Windblown Tumbleweed Burning
What does this mean?
Tumbleweeds that are anchored in the soil and where the wind has not naturally detached them are subject to either land clearing or weed abatement permits. Once a Tumbleweed is detached they now become “windblown”.
This information is intended to clarify when and where windblown tumbleweed burning can or cannot be conducted. Common sense safety rules do apply. Alternative means of managing tumbleweeds are encouraged.
Land clearing and weed abatement burning will not be allowed within the City of Pasco. Land clearing or weed abatement debris cannot be hauled from an area where burning is prohibited to an area where burning is allowed.
GENERAL BURNING RULES FOR WINDBLOWN TUMBLEWEEDS
While windblown tumbleweed burning is allowed (outside city limits) during a "burn day" there are still rules that must be followed and other common-sense rules should be followed:
Rules that must be followed:
- The fire must not include any prohibited materials. (See PROHIBITED MATERIALS section).

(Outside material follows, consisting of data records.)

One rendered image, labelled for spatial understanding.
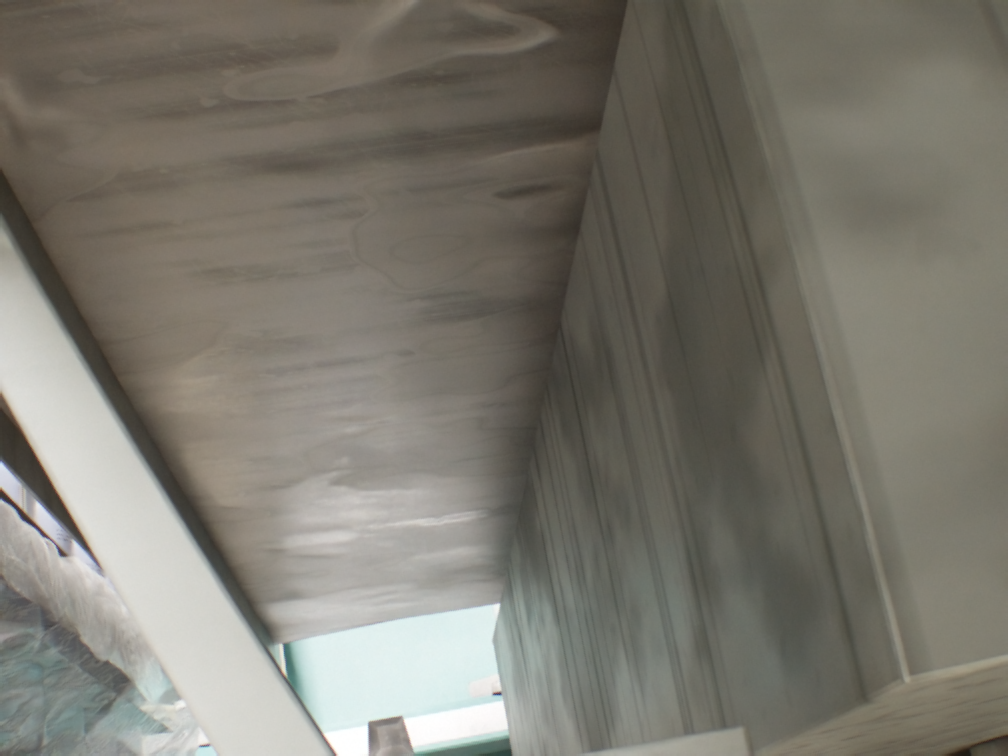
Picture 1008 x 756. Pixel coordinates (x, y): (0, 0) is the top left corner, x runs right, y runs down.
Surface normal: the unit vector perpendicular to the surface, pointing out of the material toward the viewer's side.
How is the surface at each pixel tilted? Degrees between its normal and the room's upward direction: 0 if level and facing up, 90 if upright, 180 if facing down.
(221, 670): 90
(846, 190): 90
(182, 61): 180
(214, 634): 90
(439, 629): 90
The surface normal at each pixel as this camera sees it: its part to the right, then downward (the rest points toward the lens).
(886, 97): 0.07, -0.37
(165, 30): 0.18, 0.92
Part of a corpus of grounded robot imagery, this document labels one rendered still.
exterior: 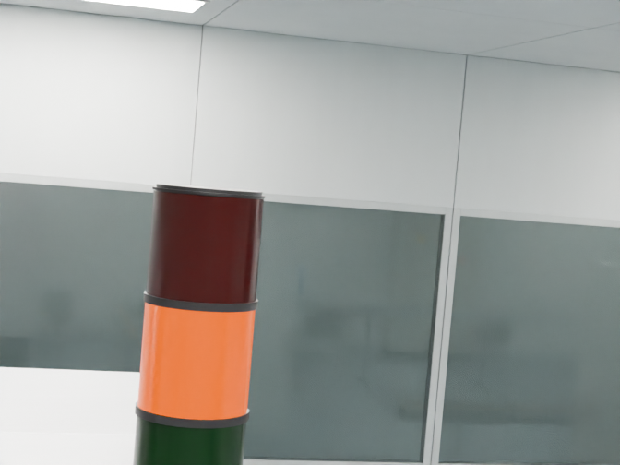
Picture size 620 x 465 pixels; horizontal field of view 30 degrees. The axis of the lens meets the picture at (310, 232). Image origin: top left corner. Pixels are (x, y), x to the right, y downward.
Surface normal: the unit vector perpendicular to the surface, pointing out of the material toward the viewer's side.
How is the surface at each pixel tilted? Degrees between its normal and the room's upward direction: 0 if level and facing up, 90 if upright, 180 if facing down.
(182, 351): 90
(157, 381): 90
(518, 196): 90
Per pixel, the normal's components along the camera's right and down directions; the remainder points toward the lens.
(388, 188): 0.24, 0.07
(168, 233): -0.58, 0.00
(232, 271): 0.59, 0.09
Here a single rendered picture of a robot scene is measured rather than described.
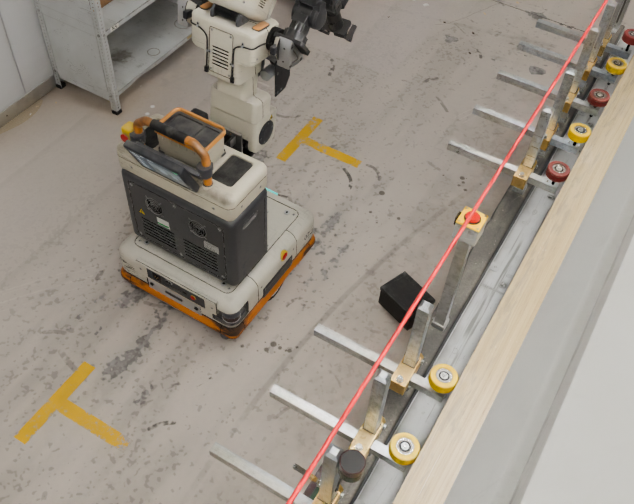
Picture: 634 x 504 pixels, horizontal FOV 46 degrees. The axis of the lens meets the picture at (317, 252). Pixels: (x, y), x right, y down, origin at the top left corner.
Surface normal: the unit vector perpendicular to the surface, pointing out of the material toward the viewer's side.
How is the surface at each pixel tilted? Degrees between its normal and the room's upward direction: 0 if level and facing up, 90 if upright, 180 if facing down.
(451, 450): 0
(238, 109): 82
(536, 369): 61
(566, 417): 0
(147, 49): 0
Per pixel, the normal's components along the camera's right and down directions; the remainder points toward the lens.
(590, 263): -0.72, -0.68
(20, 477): 0.05, -0.64
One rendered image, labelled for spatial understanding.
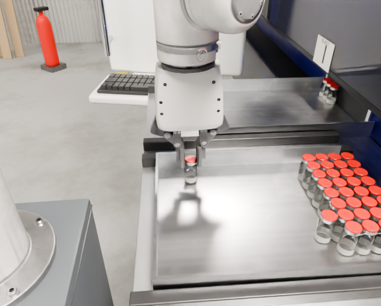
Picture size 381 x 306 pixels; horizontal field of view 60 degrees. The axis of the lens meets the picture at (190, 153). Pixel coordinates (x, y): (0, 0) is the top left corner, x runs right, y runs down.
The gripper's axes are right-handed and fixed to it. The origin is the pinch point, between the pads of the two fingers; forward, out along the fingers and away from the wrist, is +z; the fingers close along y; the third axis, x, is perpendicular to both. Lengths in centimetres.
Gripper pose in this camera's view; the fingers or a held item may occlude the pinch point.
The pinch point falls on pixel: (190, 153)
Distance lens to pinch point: 54.0
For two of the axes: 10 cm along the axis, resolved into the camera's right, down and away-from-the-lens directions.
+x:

- The fire must not include vegetative materials hauled from another property in an area where burning is prohibited.
- No windblown tumbleweed fire may be ignited and fires must be extinguished during an emergency burn ban in a geographical area where:
- The Washington State Dept. of Ecology or the City of Pasco has declared a period of impaired air quality or
- Appropriate fire protection authorities have declared a ban because of high fire danger.
- Fires are considered unlawful outdoor burning if they cause any or all of the following effects
- Detrimental to the health, safety, or welfare of any person.
- Causes damage to property or business.
- Causes a nuisance.
- Outdoor containers (such as burn barrels or equivalent) are prohibited within City Limits.
Be equipped with a permanently attached spark arrester constructed of iron, heavy wire mesh, or other noncombustible material with openings not larger than 1/2 inch.
- A person capable of extinguishing the fire must attend it at all times, and the fire must be extinguished before leaving it.
- No fires are to be within fifty feet of structures. This is particularly important because tumbleweeds burn fast and hot.
- Permission from a landowner, or owner's designated representative, must be obtained before starting an outdoor fire on someone else's property.
Other common sense rules, which you are not required to follow, but it is recommended that you should follow:
- Try to restrict pile size to less than 2 cubic yards. This is particularly important because tumbleweeds burn fast and hot. Building a smaller fire and carefully feed it.
- If multiple piles are being burned, then burn only one pile at a time and let each pile burn out and completely extinguish it before lighting another. Keep piles separated sufficiently to avoid accidentally igniting several piles at once.
Generally, only vegetative material may be burned when burning for tumbleweed disposal or any outdoor fire. The following materials may not be burned in any outdoor fire: garbage, dead animals, asphalt, petroleum products, paints, rubber products, plastics, paper (other than what is necessary to start a fire), cardboard, treated wood, construction/demolition debris, metal, or any substance (other than natural vegetation) that normally releases toxic emissions, dense smoke, or obnoxious odors when burned.
Alternatives to burning tumbleweeds are encouraged although tumbleweed burning is generally exempt. Alternatives to burning include:
- On-site burial
- Hauling to an approved landfill
- Large amounts of tumbleweed can be avoided if vegetative growth is controlled and eliminated by mowing, herbicide application, or other means of control. It is especially important to prevent tumbleweed growth to be a good neighbor and not allow tumbleweeds to blow from your property onto other's property.